In het najaar zaten beide heeren menigmaal te kijken naar de zwanen die op den parkvijver dreven.

—Aristocratische vogels, zei de Generaal.

—Zij hebben lange halzen, bemerkte Snepvangers.

—De bladeren vallen al van de boomen, nam de Generaal waar.

—'t Schoon weer zal gauw gedaan hebben, en dan krijgen wij weer regen en wind...

—Ja, Snepvangers, het schoon weer... maar dat komt nog eens terug... toekomend jaar... maar de schoone tijd komt nooit terug zoomin als onze jeugd...

—Meent ge dat, Generaal?

—Weet ge wat de schoone tijd was, Snepvangers?... Toen ik onderluitenant was en in garnizoen lag te Dendermonde...

—De meisjes, fluisterde Snepvangers.

—En de bals en de oefeningen... de kameraden... en later toen ik kapitein was en te Luik verbleef... en nog later als majoor op de manoeuvres... en toen ik kolonel was te Oostende en 's zomers de koning mij feliciteerde omdat mijn regiment zoo prachtig marcheerde...

—En toen ge gedecoreerd werd, vulde Snepvangers aan die reeds meermaals deze ontboezeming gehoord had.

—Ja, droomde de Generaal.

—En als uw muziekkorps zooveel bijval had!...

—Ja, Snepvangers.

—Ik begrijp het, zei Snepvangers, dat was zoo precies wanneer mijn kanarievogels bewonderd werden.

—Nu vechten zij, Snepvangers... waar voert het heen?

—De menschen vallen als vliegen en alles wordt verwoest, Generaal.

—Er komt een nieuwe tijd. Snepvangers, maar ik zeg: nooit komt het oud regiem terug... en dat was de schoone tijd...

—Wij zijn menschen van den schoenen tijd. Generaal.

—Ja, Snepvangers... het menschdom ontsnapt ons... wij kunnen het niet meer regeeren... en wie weet wat komen zal... Wie zal regeeren?... De volken vechten voor de heerschappij... Het zijn sterke vijanden... Ons arm land, Snepvangers.... Wij zijn het kind van de rekening....

—En wat staat er ons nog te wachten, zei Snepvangers somber.

—De nieuwe tijd ... nieuwe regeerders ... maar de menschen verbeelden zich nog dat alles weer worden zal zooals het was....

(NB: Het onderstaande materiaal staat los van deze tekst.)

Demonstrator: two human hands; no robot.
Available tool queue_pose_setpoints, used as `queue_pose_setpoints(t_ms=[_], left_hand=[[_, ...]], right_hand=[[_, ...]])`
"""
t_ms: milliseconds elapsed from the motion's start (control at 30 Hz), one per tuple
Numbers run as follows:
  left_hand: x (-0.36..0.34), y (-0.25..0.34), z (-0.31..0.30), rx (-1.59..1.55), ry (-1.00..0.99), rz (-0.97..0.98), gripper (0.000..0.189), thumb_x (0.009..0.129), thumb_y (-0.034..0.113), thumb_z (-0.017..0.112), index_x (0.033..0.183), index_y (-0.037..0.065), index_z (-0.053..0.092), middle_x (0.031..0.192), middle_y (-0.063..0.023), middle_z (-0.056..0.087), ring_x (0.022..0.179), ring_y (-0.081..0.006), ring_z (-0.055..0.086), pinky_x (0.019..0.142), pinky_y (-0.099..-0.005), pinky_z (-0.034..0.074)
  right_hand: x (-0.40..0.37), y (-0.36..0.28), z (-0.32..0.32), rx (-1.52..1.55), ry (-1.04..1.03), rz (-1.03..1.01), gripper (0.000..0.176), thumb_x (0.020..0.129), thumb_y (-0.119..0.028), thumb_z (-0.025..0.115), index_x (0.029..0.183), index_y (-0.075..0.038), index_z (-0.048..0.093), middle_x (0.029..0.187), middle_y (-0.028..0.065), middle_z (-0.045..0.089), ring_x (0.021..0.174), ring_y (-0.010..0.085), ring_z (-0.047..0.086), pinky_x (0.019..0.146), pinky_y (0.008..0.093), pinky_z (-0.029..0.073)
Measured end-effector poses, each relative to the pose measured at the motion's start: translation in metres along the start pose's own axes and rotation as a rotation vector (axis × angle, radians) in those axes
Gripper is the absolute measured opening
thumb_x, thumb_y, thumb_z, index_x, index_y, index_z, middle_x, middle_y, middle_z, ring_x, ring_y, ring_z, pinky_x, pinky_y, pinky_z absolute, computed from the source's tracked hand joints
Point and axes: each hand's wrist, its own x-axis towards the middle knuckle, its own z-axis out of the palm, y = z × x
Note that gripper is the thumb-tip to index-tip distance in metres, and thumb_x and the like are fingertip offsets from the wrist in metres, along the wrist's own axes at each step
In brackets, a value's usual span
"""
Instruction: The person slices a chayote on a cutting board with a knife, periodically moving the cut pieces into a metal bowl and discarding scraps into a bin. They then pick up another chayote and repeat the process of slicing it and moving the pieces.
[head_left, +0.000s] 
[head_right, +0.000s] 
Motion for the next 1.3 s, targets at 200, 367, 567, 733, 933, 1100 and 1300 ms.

Het betreuren van het verleden en de ernst van de bespiegeling wogen Snepvangers wel eens zwaar, maar de Generaal, in tegenstelling met Antoine, scheen ook zijn meeningen te waardeeren. Het gaf hem zelfvertrouwen, vooral sinds hij in het dominospel een knapheid had verworven die zijn tegenstander bewondering afdwong.

Op Oudejaarsavond verraste Antoine ditmaal de familie op het bericht dat hij een heerenhuis gekocht had op de Leopoldslei. Zijn fortuin was aangegroeid tot bij het millioen. Hij beheerschte nu de markt der specerijen, had groote hoeveelheden peper, saffraan, kaneel en kruidnoten opgestapeld, was betrokken in een zaak die alcohol, azijn en leder opkocht. De drogerij deed hij van de hand.

—Nu gaat gij zeker koets en paard houden? Polste Snepvangers.

—Och, neen, Papa ... later zullen we zien ...

—Die het er nu zóó aanhangen, zei Craen, zijn maar mannen die geen geld gewoon waren ... met het trommeltje gewonnen, met het fluit je verteerd.... Antoine zal ze wel bijhouden.... Maar ik ga nu ook rentenieren....

—Hij komt misschien nog in den Senaat, blufte Marieken.

—Met uw cens moogt ge wel een amusement hebben, vergoelijkte Snepvangers.

—Een amusement, Papa!... Ik zou het aanzien als een vaderlandsche plicht....

—De nieuwe tijd, jongen.... Ik begrijp het wel.... De Generaal heeft het mij uitgelegd....

—Ha, de Generaal, wrokte Antoine.

Het leven ging zijn gang en de menschen bekommerden zich haast nog uitsluitend om het eten. Soms, als het gebonk der kanonnen luider daverde dan naar gewoonte, besloop hen wel een heimelijke vrees. Wat stond hen nog te wachten?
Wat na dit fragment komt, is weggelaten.